Silvestre Revueltas wrote of his childhood, "As a small boy (and maybe as an adult) I always preferred banging on a washtub or dreaming up tales to doing something useful. And that is how I spent my time, imitating instruments with my voice, improvising orchestras and songs to accompaniments on the washtub, one of those round galvanized tubs that I always preferred to drum on more than to bathe in." Hear how that "all came out in the wash" with the Martinez Bourguet String Quartet's performance of the first movement of Revueltas' String Quart No. 4, "Música de Feria/Fair Music"(1932) ... this week's FROM THE PYTHEAS ARCHIVES.

Explore, Listen and Enjoy!
Vinny Fuerst
Pytheas Center for Contemporary Music

Friday, September 11, 2009

In the words of Peter Jacobi (Herald-Times, Bloomington, Indiana) "TomFlaherty's Trio for Cello and Digital Processor (1991) has his instrument communicating with itself. The effect actually suggests the presence of three players rather than just the one who appears on stage. An impressive tour de force." Watch a performance of this "Trio" - with the composer/cello soloist, his cello and the cello's transformed self ... one of this week's FEATURED NEW MUSIC VIDEOS.

For those who know the music of Ralph Vaughan Williams, the last thing most of us would associate the composer with is film music - yet he DID compose eleven film scores from 1940 to 1958. For some insight into RVW's film music excursions, take a look at this week's FEATURED ARTICLE Ralph VaughanWilliams and '49th Parallel' by Rolf Jordan.

Director William Wyler returns for a second week here at Pytheas, though in a completely different context then when last we saw him. Our previous PYTHEAS SIGHTING was The Heiress, the 1949 film with music by Aaron Copland, directed by Mr. Wyler and set in late 19th century New York City. Our current PYTHEAS SIGHTING is Ben Hur (1959), with music by Miklos Rozsa, again directed by Mr. Wyler and set in 26 AD Rome. The film and the music (which won an Academy Award) are CLASSIC! ... check it all out at this week's PYTHEAS SIGHTING.

FROM THE PYTHEAS ARCHIVES this week brings us a very unique convergence of cultures - John Cage performing one of his pieces on the popular 1960 TV game show I've Got A Secret. From Jens Mügge at NetNewMusic: "At the time, Cage was teaching Experimental Composition at New York City's New School. Eight years beyond his groundbreaking work 4' 33", he was (as our smoking MC informs us) the most controversial figure in the musical world at that time.
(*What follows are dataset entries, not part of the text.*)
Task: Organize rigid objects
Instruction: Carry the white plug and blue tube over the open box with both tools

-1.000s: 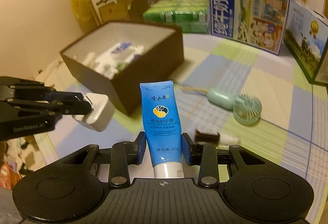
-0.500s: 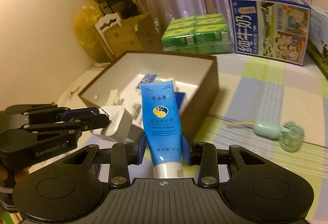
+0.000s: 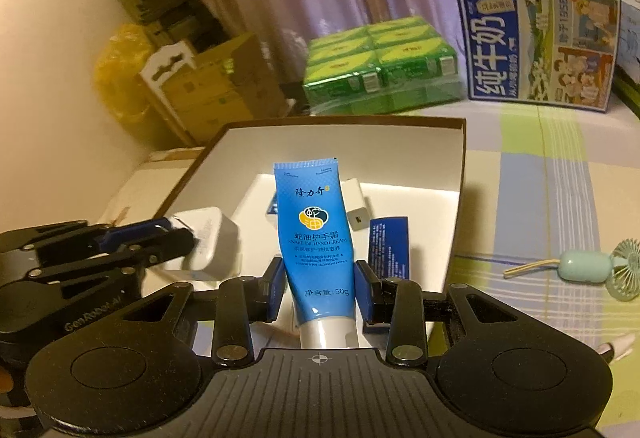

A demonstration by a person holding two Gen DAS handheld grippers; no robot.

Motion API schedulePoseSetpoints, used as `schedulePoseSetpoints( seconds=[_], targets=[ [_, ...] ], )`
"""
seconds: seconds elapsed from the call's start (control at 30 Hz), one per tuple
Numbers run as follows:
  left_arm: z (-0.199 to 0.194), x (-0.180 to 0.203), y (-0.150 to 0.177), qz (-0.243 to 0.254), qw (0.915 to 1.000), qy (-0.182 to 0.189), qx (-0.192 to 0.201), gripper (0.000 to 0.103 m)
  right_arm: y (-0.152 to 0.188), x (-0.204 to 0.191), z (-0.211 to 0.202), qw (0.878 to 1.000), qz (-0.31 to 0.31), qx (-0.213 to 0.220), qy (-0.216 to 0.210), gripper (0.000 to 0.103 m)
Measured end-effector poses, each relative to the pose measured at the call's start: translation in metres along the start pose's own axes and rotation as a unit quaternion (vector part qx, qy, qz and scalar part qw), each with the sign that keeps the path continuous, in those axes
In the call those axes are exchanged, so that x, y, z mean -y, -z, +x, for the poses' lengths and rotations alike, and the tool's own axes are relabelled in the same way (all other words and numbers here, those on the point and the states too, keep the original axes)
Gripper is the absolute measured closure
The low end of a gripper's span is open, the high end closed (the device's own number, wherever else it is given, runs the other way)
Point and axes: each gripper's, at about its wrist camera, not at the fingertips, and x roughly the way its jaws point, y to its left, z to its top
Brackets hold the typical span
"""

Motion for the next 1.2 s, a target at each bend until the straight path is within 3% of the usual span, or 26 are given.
schedulePoseSetpoints(
  seconds=[0.3, 0.7, 0.9, 1.2],
  targets=[
    [0.042, -0.04, -0.01, 0.015, 0.9996, 0.002, -0.023, 0.087, -0.007, -0.014, 0.052, 0.996, 0.062, -0.018, 0.066, 0.07],
    [0.081, -0.066, -0.004, 0.018, 0.9982, 0.009, -0.057, 0.087, -0.008, -0.013, 0.097, 0.984, 0.113, -0.037, 0.131, 0.069],
    [0.092, -0.071, -0.003, 0.016, 0.9975, 0.015, -0.067, 0.087, -0.009, -0.006, 0.112, 0.979, 0.134, -0.048, 0.144, 0.066],
    [0.106, -0.07, -0.005, 0.022, 0.9965, 0.022, -0.078, 0.087, -0.009, -0.012, 0.112, 0.985, 0.092, -0.052, 0.14, 0.058]
  ],
)
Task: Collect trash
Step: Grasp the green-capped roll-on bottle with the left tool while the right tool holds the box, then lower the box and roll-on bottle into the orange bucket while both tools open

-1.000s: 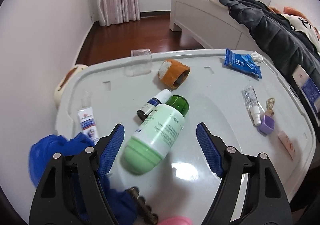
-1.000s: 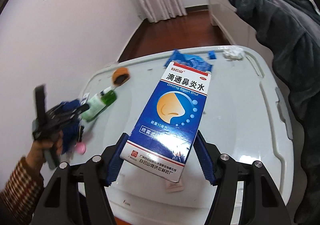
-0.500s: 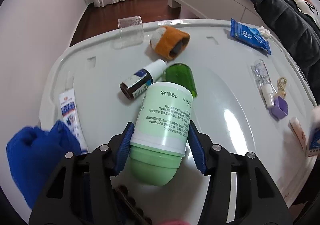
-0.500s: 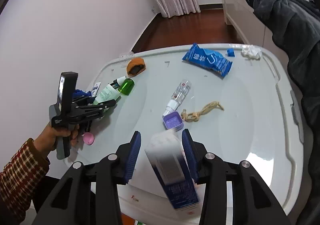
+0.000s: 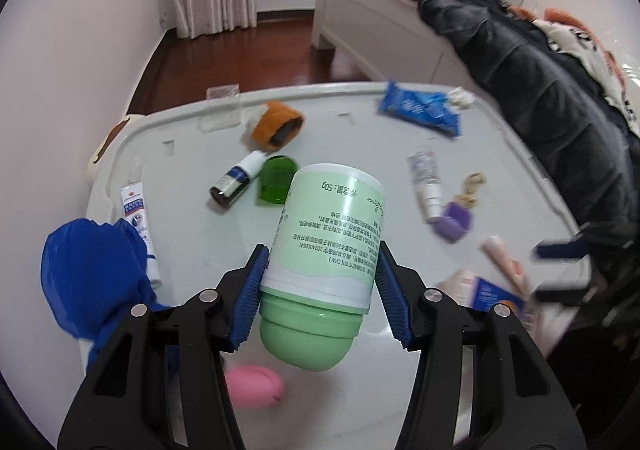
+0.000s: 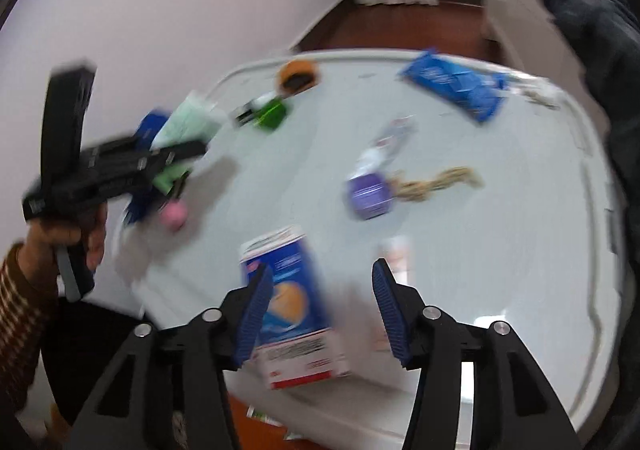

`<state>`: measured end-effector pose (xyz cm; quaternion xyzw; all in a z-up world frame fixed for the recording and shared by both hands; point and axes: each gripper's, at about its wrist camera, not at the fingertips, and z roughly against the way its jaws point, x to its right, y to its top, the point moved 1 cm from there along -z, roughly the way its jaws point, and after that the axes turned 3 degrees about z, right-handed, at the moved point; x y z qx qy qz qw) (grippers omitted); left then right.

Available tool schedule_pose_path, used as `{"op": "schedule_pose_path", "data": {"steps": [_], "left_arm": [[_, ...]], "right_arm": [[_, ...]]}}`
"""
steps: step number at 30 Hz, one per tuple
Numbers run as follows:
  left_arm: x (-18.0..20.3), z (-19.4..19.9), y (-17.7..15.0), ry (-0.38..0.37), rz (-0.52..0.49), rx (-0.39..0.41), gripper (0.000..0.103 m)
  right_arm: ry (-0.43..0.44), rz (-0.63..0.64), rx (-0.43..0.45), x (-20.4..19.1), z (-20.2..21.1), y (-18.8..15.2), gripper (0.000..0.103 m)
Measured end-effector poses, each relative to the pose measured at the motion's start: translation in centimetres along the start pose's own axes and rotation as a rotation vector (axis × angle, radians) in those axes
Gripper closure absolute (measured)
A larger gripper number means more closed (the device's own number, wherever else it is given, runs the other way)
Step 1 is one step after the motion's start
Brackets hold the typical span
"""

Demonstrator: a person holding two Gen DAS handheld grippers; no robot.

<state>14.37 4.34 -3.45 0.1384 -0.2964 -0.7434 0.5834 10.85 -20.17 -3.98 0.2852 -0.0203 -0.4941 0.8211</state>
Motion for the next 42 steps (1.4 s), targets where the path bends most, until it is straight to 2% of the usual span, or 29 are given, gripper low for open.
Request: {"op": "schedule_pose_path", "data": {"steps": [2,5,8,9,10,12,17,24,28,33,38,42], "left_arm": [[0.7,1.0,-0.4,-0.014,-0.001,0.020,0.051],[1.3,2.5,-1.1,-0.027,0.006,0.044,0.051],[1.4,3.7,-1.9,-0.041,0.021,0.057,0.051],[1.5,3.9,-2.1,-0.041,0.020,0.058,0.051],[1.6,4.2,-2.6,-0.043,0.022,0.060,0.051],[1.7,4.7,-3.2,-0.052,0.029,0.057,0.051],[2.5,5.5,-5.0,-0.071,0.037,0.046,0.051],[4.8,7.3,-8.2,-0.130,0.030,0.016,0.051],[7.2,8.0,-11.7,-0.175,0.008,-0.060,0.051],[9.5,7.5,-17.1,-0.217,0.017,-0.221,0.051],[11.5,6.2,-21.4,-0.205,0.008,-0.335,0.051],[12.2,5.9,-22.6,-0.163,-0.006,-0.363,0.050]], "right_arm": [[-0.016,0.067,-0.024,-1.4,-1.1,-0.4,0.040],[-0.072,0.156,-0.066,-2.7,-3.1,-1.3,0.037],[-0.133,0.210,-0.101,-3.1,-5.2,-2.2,0.039],[-0.141,0.214,-0.113,-3.1,-5.8,-2.3,0.045],[-0.143,0.207,-0.095,-3.1,-5.7,-2.3,0.049],[-0.139,0.161,-0.116,-2.7,-5.5,-2.2,0.052],[-0.092,0.012,-0.102,-1.8,-3.7,-1.9,0.052],[-0.041,-0.050,-0.065,-3.2,0.6,-4.1,0.052],[0.025,-0.141,-0.100,-3.7,1.9,-8.2,0.052],[0.074,-0.254,-0.186,-4.0,1.4,-15.7,0.052],[0.111,-0.330,-0.246,-4.2,-0.1,-19.9,0.052],[0.109,-0.344,-0.303,-4.6,-1.9,-21.7,0.051]]}}
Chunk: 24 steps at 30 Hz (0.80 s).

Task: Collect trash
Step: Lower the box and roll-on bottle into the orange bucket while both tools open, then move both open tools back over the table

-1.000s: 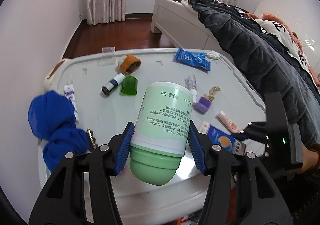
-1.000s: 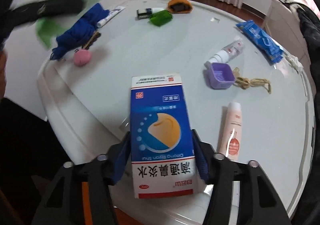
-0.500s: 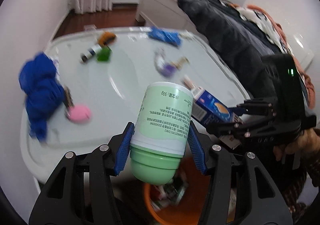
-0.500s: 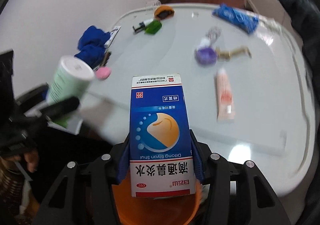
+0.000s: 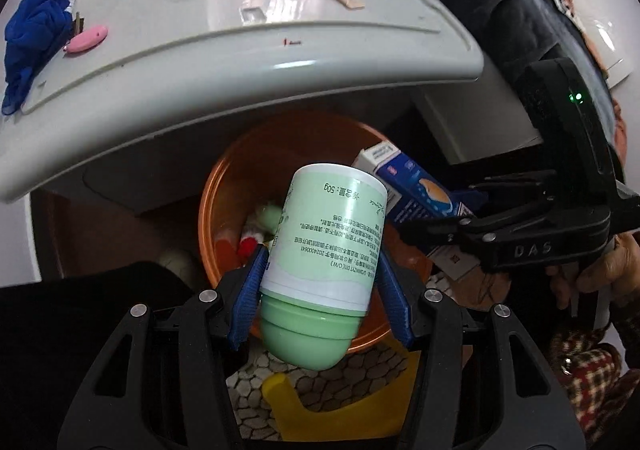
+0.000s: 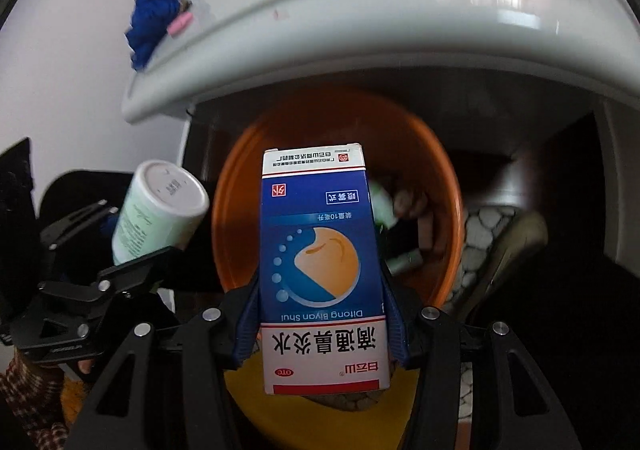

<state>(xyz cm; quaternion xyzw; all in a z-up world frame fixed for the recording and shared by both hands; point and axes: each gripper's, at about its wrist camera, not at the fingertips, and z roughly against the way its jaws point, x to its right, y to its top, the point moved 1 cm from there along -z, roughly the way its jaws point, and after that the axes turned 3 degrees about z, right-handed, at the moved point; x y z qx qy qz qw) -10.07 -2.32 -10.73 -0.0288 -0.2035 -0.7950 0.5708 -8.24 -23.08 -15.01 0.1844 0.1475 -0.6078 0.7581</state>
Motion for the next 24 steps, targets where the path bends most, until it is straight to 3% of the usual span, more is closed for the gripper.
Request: {"op": "schedule_pose_path", "data": {"steps": [2,3,4,7,17,21,24], "left_arm": [[0.4,0.1,0.0,0.033,-0.017,-0.002,0.050],[0.5,0.2,0.0,0.059,-0.028,0.004,0.050],[0.7,0.6,0.1,0.083,-0.041,0.019,0.047],[1.2,1.7,1.0,0.144,-0.055,0.083,0.036],[1.0,3.8,4.4,0.295,-0.018,0.195,0.030],[0.6,4.6,6.2,0.306,0.002,0.237,0.030],[0.2,5.0,7.9,0.307,0.012,0.268,0.030]], "right_arm": [[-0.035,-0.017,-0.014,0.4,-0.5,-0.2,0.041],[-0.040,-0.024,-0.010,0.5,-0.5,-0.1,0.027],[-0.033,-0.031,0.000,0.6,-0.3,-0.1,0.021],[-0.011,-0.035,0.047,0.7,1.0,0.0,0.015],[-0.021,-0.069,0.206,1.9,5.5,1.8,0.012],[-0.074,0.012,0.291,0.6,8.2,3.1,0.012],[-0.129,0.100,0.377,-0.8,10.6,4.5,0.005]]}}
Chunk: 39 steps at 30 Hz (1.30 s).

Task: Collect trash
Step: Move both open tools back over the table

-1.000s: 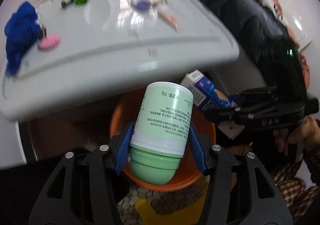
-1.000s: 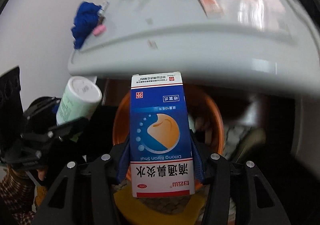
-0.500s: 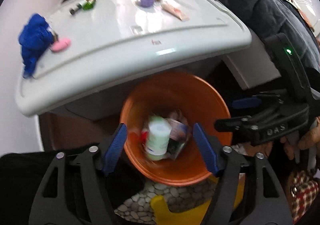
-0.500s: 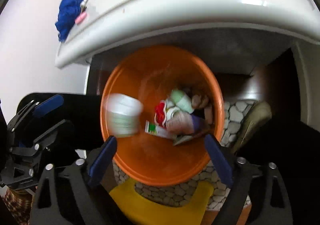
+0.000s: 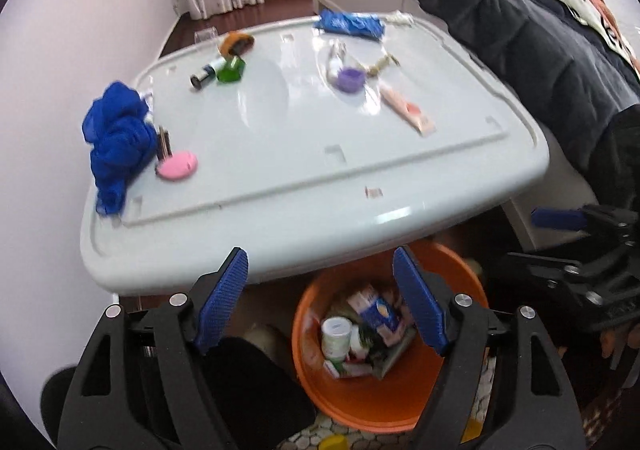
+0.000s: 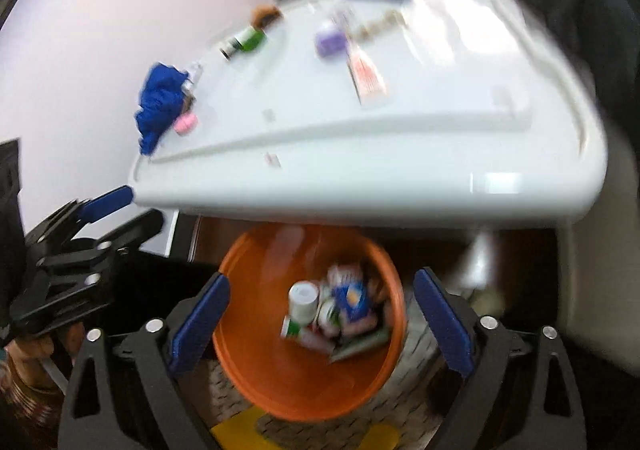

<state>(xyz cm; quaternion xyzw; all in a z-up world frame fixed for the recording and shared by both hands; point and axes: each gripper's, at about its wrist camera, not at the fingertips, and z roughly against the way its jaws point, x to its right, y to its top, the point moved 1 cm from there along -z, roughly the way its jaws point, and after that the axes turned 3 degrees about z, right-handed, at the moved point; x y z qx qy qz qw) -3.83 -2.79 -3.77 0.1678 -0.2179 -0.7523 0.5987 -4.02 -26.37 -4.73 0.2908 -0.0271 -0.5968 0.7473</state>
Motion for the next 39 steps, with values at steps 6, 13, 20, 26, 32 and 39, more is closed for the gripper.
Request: {"op": "schedule_pose_path", "data": {"steps": [6,13,20,26,32,39], "left_arm": [[-1.4,-1.1,3.9,-0.005,0.047,0.057,0.029],[-2.5,-3.7,6.6,-0.020,0.107,0.098,0.029],[-3.5,-5.6,6.3,-0.020,0.129,0.085,0.029],[-4.0,-6.0,6.3,-0.042,0.144,0.072,0.029],[-4.0,-6.6,6.3,-0.058,0.148,0.048,0.029],[-4.2,-6.9,6.4,-0.075,0.153,0.043,0.029]], "right_arm": [[-0.057,0.106,0.064,0.0,-1.0,7.1,0.005],[-0.241,0.192,-0.013,1.4,-8.0,11.9,0.006],[-0.262,0.254,-0.007,1.0,-10.7,12.7,0.018],[-0.226,0.197,-0.023,1.9,-11.7,12.9,0.048],[-0.148,0.131,-0.018,2.0,-11.1,13.3,0.080],[-0.087,0.098,0.052,1.9,-8.4,14.2,0.080]]}}
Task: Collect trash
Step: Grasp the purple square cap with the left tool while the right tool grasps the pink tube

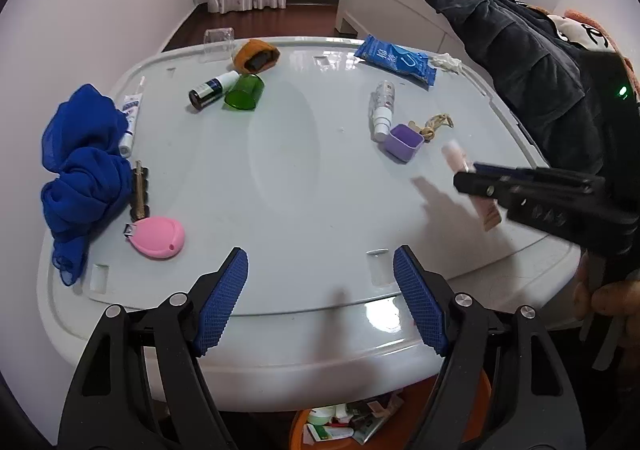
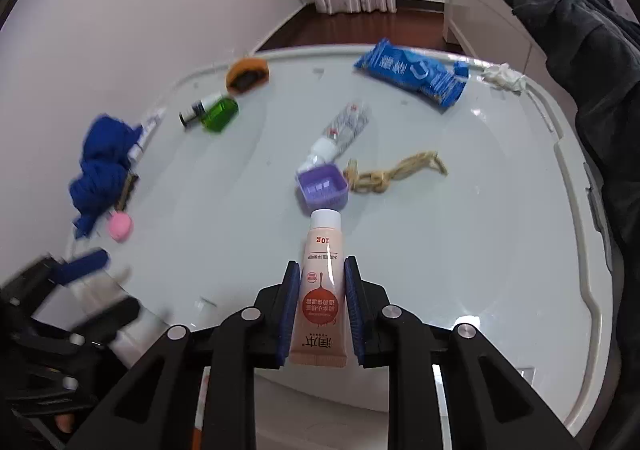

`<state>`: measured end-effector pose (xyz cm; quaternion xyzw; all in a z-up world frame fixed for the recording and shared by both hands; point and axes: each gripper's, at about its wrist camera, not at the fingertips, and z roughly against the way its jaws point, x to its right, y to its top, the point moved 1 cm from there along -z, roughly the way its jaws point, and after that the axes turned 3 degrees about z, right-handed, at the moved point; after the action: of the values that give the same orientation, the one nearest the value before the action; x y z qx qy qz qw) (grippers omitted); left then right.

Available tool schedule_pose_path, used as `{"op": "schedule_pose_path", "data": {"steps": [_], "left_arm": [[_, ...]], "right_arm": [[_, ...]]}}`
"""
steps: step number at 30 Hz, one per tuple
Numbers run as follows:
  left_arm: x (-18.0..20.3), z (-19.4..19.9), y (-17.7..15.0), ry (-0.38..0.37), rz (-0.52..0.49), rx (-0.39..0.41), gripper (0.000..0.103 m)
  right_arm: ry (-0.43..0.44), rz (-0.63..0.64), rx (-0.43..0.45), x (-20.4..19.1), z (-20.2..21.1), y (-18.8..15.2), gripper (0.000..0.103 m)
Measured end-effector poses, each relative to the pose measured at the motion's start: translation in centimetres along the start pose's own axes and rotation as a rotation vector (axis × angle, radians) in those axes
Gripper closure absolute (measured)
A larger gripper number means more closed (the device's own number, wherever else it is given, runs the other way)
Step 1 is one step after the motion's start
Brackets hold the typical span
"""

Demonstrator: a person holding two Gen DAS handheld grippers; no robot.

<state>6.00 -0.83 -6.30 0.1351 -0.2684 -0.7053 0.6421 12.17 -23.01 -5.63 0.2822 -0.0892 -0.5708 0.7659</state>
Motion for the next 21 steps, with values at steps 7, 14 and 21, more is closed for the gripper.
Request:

His first performance on national television, presenting his piece Water Walk,was originally scored to include five radios, but a union dispute on the CBS set prevented any of the radios from being plugged into the wall. Cage gleefully smacks and tosses the radios instead of turning them on and off. While treating Cage as something of a freak, the show also treats him fairly reverentially, canceling the regular game show format to allow Cage the chance to perform his entire piece." Quite a wild ride! Have a look ... this week's FROM THE PYTHEAS ARCHIVES.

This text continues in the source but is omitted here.